A class holds an invariant. The invariant is established by the constructor. However, in many situations it's useful to have a view of the representation state of the object (which you can transmit over network or save to a file - DTO if you prefer). REST is best done in terms of an AggregateType. This is especially true if you're const correct. Consider:

struct QuadraticEquationState {
   const double a;
   const double b;
   const double c;

   // named ctors so aggregate construction is available,
   // which is the default usage pattern
   // add your favourite ctors - throwing, try, cps
   static QuadraticEquationState read(std::istream& is);
   static std::optional<QuadraticEquationState> try_read(std::istream& is);

   template<typename Then, typename Else>
   static std::common_type<
             decltype(std::declval<Then>()(std::declval<QuadraticEquationState>()),
             decltype(std::declval<Else>()())>::type // this is just then(qes) or els(qes)
   if_read(std::istream& is, Then then, Else els);
};

// this works with QuadraticEquation as well by default
std::ostream& operator<<(std::ostream& os, const QuadraticEquationState& qes);

// no operator>> as we're const correct.
// we _might_ (not necessarily want) operator>> for optional<qes>
std::istream& operator>>(std::istream& is, std::optional<QuadraticEquationState>);

struct QuadraticEquationCache {
   mutable std::optional<double> determinant_cache;
   mutable std::optional<double> x1_cache;
   mutable std::optional<double> x2_cache;
   mutable std::optional<double> sum_of_x12_cache;
};

class QuadraticEquation : public QuadraticEquationState, // private if base is non-const
                          private QuadraticEquationCache {
public:
   QuadraticEquation(QuadraticEquationState); // in general, might throw
   QuadraticEquation(const double a, const double b, const double c);
   QuadraticEquation(const std::string& str);
   QuadraticEquation(const ExpressionTree& str); // might throw
}

At this point, you might just store collections of cache in containers and look it up on construction. Handy if there's some real processing. Note that cache is part of the QE: operations defined on the QE might mean the cache is partially reusable (e.g., c does not affect the sum); yet, when there's no cache, it's worth to look it up.

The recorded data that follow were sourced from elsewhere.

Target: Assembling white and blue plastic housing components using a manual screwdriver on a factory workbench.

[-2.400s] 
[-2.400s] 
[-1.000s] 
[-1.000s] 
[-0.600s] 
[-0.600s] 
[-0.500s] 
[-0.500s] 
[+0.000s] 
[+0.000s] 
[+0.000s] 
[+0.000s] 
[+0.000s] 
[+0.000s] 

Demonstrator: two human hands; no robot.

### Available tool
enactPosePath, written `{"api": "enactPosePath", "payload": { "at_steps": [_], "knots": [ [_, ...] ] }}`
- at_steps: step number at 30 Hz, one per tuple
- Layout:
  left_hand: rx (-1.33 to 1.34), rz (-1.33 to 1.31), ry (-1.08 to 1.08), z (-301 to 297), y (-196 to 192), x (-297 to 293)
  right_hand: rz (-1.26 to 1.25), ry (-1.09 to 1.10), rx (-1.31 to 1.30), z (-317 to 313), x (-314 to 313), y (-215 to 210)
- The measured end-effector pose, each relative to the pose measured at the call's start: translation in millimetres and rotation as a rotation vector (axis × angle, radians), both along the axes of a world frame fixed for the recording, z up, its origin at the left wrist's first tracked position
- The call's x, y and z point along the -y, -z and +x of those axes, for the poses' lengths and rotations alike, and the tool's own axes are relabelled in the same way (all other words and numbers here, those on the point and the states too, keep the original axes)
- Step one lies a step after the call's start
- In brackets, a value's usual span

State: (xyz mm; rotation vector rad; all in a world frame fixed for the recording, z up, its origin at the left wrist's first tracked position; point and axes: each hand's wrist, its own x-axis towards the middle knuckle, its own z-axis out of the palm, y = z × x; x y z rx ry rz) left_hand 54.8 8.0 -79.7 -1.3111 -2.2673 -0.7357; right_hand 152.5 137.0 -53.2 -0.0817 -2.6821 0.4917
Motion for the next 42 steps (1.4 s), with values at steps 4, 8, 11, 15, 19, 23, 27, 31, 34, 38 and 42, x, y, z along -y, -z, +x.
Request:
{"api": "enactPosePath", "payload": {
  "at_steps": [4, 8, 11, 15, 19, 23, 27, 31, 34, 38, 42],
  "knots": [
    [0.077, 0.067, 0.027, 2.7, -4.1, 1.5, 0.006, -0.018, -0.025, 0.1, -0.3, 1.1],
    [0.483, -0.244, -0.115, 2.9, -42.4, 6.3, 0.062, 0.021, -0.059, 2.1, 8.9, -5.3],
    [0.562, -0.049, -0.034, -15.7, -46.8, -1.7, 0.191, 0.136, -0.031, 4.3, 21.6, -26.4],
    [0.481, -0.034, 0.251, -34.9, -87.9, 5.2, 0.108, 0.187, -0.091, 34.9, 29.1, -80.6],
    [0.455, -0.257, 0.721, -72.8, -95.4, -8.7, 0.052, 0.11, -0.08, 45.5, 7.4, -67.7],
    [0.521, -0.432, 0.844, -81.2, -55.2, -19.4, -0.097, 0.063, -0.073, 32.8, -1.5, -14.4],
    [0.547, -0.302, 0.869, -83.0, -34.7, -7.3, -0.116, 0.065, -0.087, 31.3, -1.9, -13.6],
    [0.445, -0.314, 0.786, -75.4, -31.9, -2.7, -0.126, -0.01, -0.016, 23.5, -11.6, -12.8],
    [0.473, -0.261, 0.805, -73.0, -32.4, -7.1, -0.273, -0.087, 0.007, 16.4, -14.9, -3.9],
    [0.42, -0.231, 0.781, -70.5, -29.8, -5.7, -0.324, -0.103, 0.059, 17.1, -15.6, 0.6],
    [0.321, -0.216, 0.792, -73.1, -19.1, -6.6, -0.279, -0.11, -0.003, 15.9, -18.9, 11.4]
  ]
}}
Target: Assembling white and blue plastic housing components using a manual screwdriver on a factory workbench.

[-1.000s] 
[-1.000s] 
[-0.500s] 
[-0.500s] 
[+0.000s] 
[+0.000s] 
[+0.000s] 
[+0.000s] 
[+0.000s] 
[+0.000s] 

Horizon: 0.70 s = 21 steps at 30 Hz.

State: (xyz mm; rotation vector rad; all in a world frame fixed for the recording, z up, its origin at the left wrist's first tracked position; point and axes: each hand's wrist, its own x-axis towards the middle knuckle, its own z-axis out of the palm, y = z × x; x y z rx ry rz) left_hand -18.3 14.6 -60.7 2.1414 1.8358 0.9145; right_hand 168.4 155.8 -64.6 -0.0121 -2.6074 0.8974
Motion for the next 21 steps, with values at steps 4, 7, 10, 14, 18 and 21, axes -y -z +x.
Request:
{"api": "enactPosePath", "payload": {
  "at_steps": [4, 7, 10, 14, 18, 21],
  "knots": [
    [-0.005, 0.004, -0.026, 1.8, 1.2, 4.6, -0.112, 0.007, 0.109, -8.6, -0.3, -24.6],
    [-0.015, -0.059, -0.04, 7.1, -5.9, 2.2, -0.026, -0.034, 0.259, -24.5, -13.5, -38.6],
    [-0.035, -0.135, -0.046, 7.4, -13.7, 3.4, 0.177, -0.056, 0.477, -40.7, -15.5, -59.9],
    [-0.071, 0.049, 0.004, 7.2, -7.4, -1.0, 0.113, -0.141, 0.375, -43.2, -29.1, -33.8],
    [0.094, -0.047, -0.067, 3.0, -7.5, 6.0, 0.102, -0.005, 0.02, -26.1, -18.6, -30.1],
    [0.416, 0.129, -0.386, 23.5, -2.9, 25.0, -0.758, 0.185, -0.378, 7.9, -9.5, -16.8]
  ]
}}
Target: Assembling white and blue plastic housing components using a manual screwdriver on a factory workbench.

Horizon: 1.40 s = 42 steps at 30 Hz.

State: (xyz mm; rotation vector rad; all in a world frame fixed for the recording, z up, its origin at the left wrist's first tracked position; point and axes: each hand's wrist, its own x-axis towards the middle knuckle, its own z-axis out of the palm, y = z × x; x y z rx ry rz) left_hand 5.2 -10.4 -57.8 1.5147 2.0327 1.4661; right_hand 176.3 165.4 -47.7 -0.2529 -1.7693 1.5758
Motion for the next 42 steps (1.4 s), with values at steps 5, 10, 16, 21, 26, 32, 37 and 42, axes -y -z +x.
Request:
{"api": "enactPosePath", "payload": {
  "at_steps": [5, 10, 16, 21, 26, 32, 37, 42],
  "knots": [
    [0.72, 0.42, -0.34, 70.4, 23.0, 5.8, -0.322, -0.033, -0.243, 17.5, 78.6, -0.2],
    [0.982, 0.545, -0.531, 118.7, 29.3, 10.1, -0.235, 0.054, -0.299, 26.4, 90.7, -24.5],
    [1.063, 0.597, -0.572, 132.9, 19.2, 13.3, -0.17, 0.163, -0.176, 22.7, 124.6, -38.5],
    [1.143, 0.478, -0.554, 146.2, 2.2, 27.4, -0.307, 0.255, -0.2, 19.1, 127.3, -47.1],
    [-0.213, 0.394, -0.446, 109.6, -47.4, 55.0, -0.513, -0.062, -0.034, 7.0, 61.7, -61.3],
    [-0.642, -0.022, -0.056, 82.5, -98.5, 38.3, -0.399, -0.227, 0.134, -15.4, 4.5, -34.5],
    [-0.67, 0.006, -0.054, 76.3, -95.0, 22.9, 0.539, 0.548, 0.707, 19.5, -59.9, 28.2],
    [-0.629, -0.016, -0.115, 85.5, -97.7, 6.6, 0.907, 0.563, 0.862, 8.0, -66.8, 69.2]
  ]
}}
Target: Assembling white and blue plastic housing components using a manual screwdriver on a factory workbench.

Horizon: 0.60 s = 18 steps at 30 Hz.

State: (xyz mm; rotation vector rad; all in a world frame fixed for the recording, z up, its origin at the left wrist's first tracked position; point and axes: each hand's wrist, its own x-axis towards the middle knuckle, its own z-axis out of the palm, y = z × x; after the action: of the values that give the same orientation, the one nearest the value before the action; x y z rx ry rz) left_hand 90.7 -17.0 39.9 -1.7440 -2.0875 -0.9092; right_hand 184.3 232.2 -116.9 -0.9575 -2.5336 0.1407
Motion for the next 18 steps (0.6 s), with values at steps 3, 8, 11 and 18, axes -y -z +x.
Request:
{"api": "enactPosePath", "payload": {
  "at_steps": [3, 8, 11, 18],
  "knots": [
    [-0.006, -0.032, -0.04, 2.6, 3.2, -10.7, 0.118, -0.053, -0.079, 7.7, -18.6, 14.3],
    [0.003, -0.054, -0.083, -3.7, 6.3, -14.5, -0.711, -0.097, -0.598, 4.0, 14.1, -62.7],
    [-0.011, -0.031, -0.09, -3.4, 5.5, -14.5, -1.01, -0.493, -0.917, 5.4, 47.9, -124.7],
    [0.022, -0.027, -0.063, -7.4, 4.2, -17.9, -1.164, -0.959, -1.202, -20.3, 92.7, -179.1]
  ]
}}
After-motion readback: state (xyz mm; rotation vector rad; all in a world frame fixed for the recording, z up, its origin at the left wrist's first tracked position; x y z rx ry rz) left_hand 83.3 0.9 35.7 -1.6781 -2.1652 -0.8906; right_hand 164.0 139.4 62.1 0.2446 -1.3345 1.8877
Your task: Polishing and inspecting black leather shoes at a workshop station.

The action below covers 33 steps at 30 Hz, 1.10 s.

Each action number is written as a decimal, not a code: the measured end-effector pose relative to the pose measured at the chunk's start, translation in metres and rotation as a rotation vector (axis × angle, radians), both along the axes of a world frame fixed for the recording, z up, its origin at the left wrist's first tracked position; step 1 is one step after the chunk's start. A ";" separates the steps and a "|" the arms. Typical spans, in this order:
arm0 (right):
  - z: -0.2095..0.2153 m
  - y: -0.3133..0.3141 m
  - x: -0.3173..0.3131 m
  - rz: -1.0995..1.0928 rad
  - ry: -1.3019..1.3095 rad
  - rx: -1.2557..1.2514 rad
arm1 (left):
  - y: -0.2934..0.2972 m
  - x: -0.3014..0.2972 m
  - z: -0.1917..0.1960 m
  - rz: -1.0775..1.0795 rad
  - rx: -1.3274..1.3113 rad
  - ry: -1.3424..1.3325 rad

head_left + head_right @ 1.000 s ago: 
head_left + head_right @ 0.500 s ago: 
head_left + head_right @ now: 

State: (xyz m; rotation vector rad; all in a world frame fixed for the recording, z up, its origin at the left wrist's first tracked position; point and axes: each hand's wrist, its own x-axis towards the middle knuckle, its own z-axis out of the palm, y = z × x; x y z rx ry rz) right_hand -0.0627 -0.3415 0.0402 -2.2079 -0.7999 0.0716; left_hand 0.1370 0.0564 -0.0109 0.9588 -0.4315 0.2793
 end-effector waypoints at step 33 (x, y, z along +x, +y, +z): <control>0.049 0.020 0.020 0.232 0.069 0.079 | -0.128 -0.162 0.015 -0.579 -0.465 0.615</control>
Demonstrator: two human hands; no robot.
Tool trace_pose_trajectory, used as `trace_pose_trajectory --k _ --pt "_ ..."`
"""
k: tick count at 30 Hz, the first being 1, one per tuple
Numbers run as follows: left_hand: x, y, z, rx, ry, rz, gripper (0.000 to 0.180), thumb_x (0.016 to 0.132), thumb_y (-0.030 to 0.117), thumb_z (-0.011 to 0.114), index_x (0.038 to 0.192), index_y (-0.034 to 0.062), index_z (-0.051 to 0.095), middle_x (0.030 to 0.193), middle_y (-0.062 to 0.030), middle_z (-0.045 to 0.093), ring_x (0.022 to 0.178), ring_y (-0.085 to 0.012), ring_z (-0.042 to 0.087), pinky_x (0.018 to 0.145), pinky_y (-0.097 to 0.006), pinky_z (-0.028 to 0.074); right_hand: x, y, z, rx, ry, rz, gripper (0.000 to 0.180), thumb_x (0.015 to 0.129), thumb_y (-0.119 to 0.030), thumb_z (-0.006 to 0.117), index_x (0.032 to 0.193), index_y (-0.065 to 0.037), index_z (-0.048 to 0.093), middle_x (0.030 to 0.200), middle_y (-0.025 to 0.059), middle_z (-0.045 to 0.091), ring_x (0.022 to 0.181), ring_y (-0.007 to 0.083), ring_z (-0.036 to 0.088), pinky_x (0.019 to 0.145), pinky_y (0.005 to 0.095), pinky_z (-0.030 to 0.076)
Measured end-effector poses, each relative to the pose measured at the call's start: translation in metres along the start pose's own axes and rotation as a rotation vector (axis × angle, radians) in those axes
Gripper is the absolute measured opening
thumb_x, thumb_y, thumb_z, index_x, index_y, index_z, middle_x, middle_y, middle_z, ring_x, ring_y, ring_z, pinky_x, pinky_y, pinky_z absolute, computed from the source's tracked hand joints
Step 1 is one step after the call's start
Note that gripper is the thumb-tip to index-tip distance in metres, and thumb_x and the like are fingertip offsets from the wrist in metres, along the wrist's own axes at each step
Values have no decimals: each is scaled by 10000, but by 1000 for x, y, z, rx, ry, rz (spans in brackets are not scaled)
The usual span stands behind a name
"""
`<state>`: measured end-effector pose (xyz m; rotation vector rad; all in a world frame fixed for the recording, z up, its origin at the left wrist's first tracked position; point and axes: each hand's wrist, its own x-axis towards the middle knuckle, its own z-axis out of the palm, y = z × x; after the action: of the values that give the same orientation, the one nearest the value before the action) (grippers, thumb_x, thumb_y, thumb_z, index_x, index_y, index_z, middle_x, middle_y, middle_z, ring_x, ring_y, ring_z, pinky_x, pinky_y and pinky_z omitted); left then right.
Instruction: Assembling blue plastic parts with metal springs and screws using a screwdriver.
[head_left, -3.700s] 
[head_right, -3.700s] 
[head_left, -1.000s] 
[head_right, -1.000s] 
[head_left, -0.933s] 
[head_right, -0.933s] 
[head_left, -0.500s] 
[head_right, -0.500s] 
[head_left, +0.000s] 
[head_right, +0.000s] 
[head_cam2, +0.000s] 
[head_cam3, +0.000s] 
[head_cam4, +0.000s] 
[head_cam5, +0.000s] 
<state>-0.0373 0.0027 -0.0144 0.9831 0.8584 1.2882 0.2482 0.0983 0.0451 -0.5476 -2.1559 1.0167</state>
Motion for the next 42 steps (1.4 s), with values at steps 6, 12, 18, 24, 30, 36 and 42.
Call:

Private inheritance can almost always modelled by a member (storing reference to the base if needed). It's just not always worth it to model that way; sometimes inheritance is the most efficient representation.

Solution 14 - C++

Just because C++ has a feature, doesn't mean it's useful or that it should be used.

I'd say you shouldn't use it at all.

If you're using it anyway, well, you're basically violating encapsulation, and lowering cohesion. You're putting data in one class, and adding methods that manipulates the data in another one.

Like other C++ features, it can be used to achieve side effects such as sealing a class (as mentioned in dribeas' answer), but this doesn't make it a good feature.